#### [REQUIREMENT]
Would you please reproduce all the entries exactly, leaving the pictures out?
GIVEN ENTRIES START
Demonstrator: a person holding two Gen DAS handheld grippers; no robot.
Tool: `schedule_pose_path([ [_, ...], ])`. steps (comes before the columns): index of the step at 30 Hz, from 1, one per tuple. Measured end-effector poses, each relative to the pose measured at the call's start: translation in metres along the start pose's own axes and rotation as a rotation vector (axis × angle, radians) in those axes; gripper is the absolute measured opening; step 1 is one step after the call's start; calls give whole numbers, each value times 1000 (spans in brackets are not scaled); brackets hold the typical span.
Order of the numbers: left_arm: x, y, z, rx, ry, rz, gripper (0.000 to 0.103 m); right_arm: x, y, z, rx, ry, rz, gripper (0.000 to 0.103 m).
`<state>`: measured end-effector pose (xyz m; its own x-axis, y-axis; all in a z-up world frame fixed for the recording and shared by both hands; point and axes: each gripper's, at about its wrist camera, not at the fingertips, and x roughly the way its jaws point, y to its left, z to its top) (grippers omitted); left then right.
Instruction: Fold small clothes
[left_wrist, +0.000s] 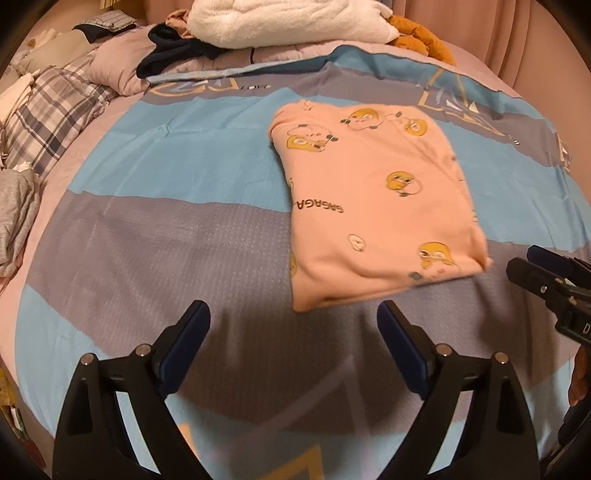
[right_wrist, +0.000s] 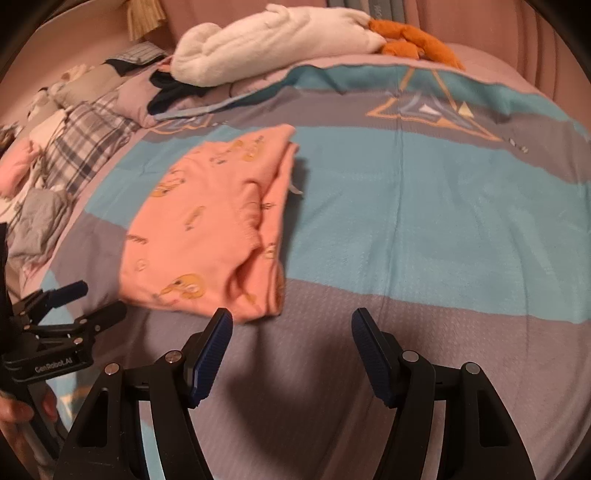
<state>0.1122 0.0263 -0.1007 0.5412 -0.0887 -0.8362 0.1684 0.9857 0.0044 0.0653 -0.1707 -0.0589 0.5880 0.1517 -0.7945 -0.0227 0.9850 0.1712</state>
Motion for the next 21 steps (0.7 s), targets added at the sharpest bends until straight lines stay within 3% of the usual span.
schedule_pose_path([
  [3, -17, -3, -3, -8, -22, -2, 100, -14, 8, -4, -30, -21, -4, 67],
  [8, -48, -8, -8, -24, -59, -23, 103, -36, 18, -9, -57, -58, 4, 79],
  [13, -74, -13, -10, -22, -94, 15, 103, -60, 30, -13, -84, -109, -3, 98],
  [21, -104, -13, -17, -29, -127, 44, 103, -88, 47, -12, -103, -166, -43, 100],
])
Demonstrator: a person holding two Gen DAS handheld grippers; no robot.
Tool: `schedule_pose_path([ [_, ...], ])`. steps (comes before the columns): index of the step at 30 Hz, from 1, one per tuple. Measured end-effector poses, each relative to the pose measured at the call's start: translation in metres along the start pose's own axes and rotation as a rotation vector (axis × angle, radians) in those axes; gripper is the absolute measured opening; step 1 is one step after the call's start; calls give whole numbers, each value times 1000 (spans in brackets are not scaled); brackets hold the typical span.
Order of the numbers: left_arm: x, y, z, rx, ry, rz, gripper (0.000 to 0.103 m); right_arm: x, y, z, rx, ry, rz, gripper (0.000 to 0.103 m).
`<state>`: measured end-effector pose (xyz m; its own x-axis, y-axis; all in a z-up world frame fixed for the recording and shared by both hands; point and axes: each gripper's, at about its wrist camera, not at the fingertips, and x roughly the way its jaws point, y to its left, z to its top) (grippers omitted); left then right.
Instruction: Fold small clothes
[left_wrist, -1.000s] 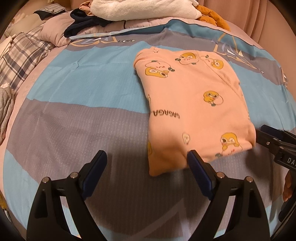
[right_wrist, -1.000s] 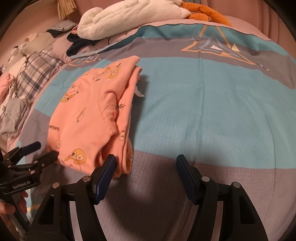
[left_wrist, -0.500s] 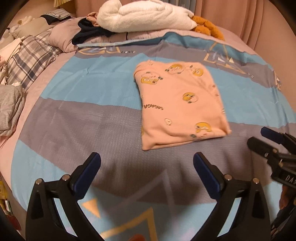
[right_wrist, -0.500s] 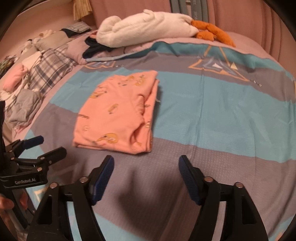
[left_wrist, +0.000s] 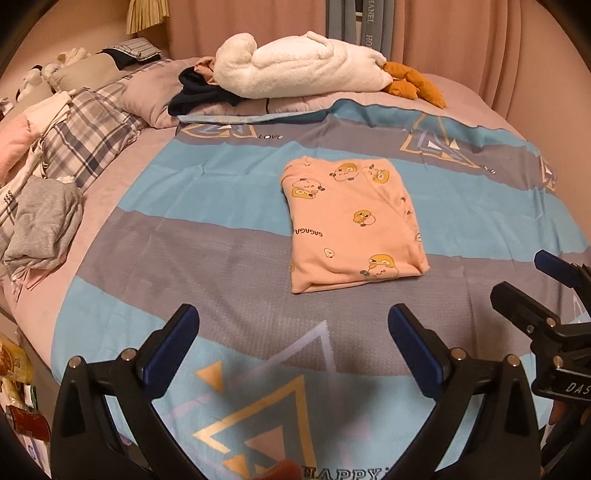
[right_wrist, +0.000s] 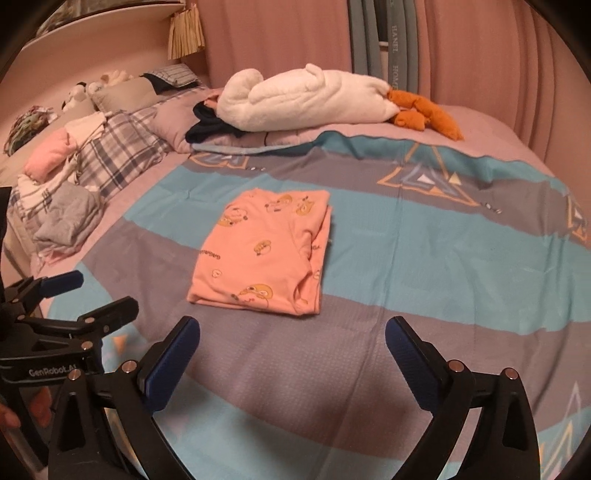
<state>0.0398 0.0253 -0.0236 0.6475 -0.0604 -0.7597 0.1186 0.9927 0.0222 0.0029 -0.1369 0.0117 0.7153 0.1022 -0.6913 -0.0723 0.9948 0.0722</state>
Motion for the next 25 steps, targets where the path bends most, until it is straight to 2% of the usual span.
schedule_pose_path([
  [7, -13, 3, -1, -17, -10, 10, 103, -9, 9, 3, -7, -3, -13, 100],
  [25, -16, 2, -4, -25, 4, 15, 103, -12, 16, 3, -13, 11, -6, 100],
])
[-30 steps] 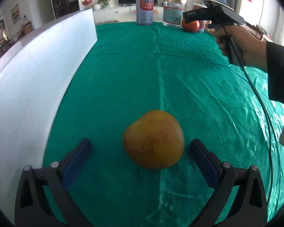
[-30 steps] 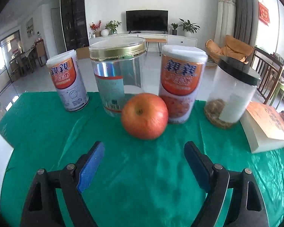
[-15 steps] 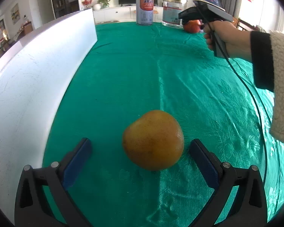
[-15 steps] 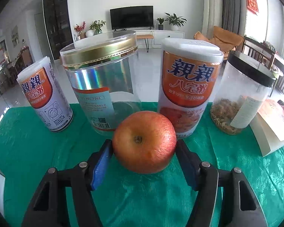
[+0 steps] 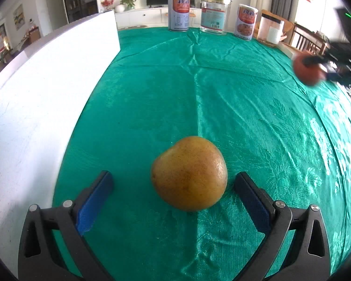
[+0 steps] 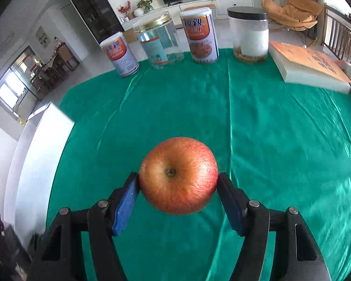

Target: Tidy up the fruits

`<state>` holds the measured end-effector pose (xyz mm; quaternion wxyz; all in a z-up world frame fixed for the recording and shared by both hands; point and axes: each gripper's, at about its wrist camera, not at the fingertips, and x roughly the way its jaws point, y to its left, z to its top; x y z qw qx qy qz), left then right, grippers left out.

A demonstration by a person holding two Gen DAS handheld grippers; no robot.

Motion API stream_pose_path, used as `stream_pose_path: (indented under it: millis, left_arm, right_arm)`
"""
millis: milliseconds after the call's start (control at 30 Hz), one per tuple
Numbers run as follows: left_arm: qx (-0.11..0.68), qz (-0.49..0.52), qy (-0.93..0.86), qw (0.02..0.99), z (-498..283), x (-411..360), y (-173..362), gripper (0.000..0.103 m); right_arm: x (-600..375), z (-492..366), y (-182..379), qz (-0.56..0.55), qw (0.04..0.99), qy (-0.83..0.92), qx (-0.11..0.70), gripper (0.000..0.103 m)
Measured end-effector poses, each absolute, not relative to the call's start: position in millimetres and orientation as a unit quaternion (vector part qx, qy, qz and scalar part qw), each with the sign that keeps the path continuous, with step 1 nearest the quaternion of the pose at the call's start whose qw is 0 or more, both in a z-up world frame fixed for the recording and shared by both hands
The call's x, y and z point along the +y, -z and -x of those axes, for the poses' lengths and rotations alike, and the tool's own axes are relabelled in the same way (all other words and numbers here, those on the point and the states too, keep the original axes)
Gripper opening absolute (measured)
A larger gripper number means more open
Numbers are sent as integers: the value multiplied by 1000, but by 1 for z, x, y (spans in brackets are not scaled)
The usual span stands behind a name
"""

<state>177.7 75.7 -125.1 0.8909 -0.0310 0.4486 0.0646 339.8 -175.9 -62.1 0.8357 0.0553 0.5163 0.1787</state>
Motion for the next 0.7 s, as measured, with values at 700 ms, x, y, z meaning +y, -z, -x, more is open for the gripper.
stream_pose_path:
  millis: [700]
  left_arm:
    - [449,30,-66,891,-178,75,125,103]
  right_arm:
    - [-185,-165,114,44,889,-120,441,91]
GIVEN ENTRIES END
#### [RESULT OF THE EXERCISE]
Demonstrator: a person holding two Gen DAS handheld grippers; no robot.
Tool: `schedule_pose_path([ [_, ...], ])`. steps (comes before the columns): index of the step at 30 Hz, from 1, one per tuple. Measured end-effector poses, each relative to the pose measured at the call's start: translation in metres along the start pose's own axes and rotation as a rotation vector (axis × angle, radians) in those axes; gripper is the absolute measured opening; step 1 is one step after the call's start; calls give whole numbers, each value times 1000 (spans in brackets are not scaled); brackets hold the typical span.
Order of the numbers: left_arm: x, y, z, rx, ry, rz, gripper (0.000 to 0.103 m); right_arm: x, y, z, rx, ry, rz, gripper (0.000 to 0.103 m).
`<state>`: measured end-effector pose (xyz m; its own x-axis, y-axis; all in a z-up world frame fixed for the recording and shared by both hands; point and axes: each gripper's, at about its wrist camera, not at the fingertips, and x roughly the way its jaws point, y to its left, z to its top) (grippers omitted); left then right.
Instruction: Fold small clothes
[left_wrist, +0.000s] 
[right_wrist, +0.000s] 
<state>0.1122 0.0263 -0.1007 0.5412 -0.0887 -0.8362 0.1684 0.9857 0.0044 0.0653 -0.1707 -0.0589 0.5880 0.1517 -0.7945 -0.0227 0.9850 0.1712</state>
Motion for the next 21 steps (0.7 s), targets added at the sharpest bends until straight lines stay within 3% of the usual span.
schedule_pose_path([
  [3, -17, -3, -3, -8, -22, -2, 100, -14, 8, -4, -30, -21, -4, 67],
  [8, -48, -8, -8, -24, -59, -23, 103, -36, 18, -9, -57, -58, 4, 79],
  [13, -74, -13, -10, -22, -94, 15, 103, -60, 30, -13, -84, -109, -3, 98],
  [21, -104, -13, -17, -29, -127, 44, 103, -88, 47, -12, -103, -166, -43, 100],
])
Demonstrator: a person holding two Gen DAS handheld grippers; no robot.
Tool: `schedule_pose_path([ [_, ...], ])`. steps (comes before the columns): index of the step at 30 Hz, from 1, one per tuple. Measured end-effector poses, each relative to the pose measured at the call's start: translation in metres along the start pose's own axes and rotation as a rotation vector (axis × angle, radians) in those axes; gripper is the absolute measured opening; step 1 is one step after the call's start; calls give whole numbers, each value times 1000 (spans in brackets are not scaled); brackets hold the typical span.
Order of the numbers: left_arm: x, y, z, rx, ry, rz, gripper (0.000 to 0.103 m); right_arm: x, y, z, rx, ry, rz, gripper (0.000 to 0.103 m).
`<state>`: measured end-effector pose (xyz m; its own x-axis, y-axis; all in a z-up world frame fixed for the recording and shared by both hands; point and axes: each gripper's, at about its wrist camera, not at the fingertips, and x roughly the way its jaws point, y to its left, z to its top) (grippers omitted); left then right.
Instruction: Fold small clothes
[left_wrist, -1.000s] 
[right_wrist, -1.000s] 
[left_wrist, -0.500s] 
[right_wrist, -0.500s] 
[left_wrist, +0.000s] 
[right_wrist, +0.000s] 
<state>0.0398 0.0253 -0.0236 0.6475 -0.0604 -0.7597 0.1186 0.9927 0.0222 0.0029 -0.1369 0.0117 0.7153 0.1022 -0.6913 -0.0723 0.9948 0.0722</state>
Motion for the next 25 steps, targets where the path bends most, until it is straight to 2% of the usual span.
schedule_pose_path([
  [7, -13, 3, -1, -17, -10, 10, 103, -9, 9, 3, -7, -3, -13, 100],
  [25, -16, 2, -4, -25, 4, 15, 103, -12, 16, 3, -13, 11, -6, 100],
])
[-30 steps] 
[-30 steps] 
[-15 steps] 
[-15 steps] 
[+0 steps] 
[+0 steps] 

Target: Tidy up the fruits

`<state>` holds the measured end-effector pose (xyz mm; quaternion wxyz; all in a z-up world frame fixed for the recording and shared by both hands; point and axes: each gripper's, at about its wrist camera, not at the fingertips, and x roughly the way its jaws point, y to its left, z to its top; x y z qw qx qy qz), left then right, grippers left out.

A demonstration by a person holding two Gen DAS handheld grippers; no robot.

Motion API stream_pose_path, used as `stream_pose_path: (indented under it: millis, left_arm, right_arm)`
"""
millis: milliseconds after the call's start (control at 30 Hz), one per tuple
Numbers run as follows: left_arm: qx (-0.11..0.68), qz (-0.49..0.52), qy (-0.93..0.86), qw (0.02..0.99), z (-498..283), x (-411..360), y (-173..362), gripper (0.000..0.103 m); right_arm: x (-600..375), z (-492..366), y (-182..379), qz (-0.56..0.55), qw (0.04..0.99), qy (-0.83..0.92), qx (-0.11..0.70), gripper (0.000..0.103 m)
Measured end-effector poses, each absolute, not relative to the call's start: position in millimetres and orientation as a unit quaternion (vector part qx, qy, qz and scalar part qw), each with the sign that keeps the path continuous, with step 1 nearest the quaternion of the pose at the call's start whose qw is 0 or more, both in a z-up world frame fixed for the recording and shared by both hands
The call's x, y and z point along the +y, -z and -x of those axes, for the poses' lengths and rotations alike, and the tool's own axes are relabelled in the same way (all other words and numbers here, those on the point and the states too, keep the original axes)
Gripper opening absolute (measured)
A larger gripper number means more open
Numbers are sent as integers: the value multiplied by 1000, but by 1 for z, x, y (spans in brackets are not scaled)
The usual span stands behind a name
"""

<state>177.7 75.7 -125.1 0.8909 -0.0310 0.4486 0.0646 339.8 -175.9 -62.1 0.8357 0.0553 0.5163 0.1787</state>
Motion for the next 0.7 s, as measured, with values at 700 ms, x, y, z meaning +y, -z, -x, more is open for the gripper.
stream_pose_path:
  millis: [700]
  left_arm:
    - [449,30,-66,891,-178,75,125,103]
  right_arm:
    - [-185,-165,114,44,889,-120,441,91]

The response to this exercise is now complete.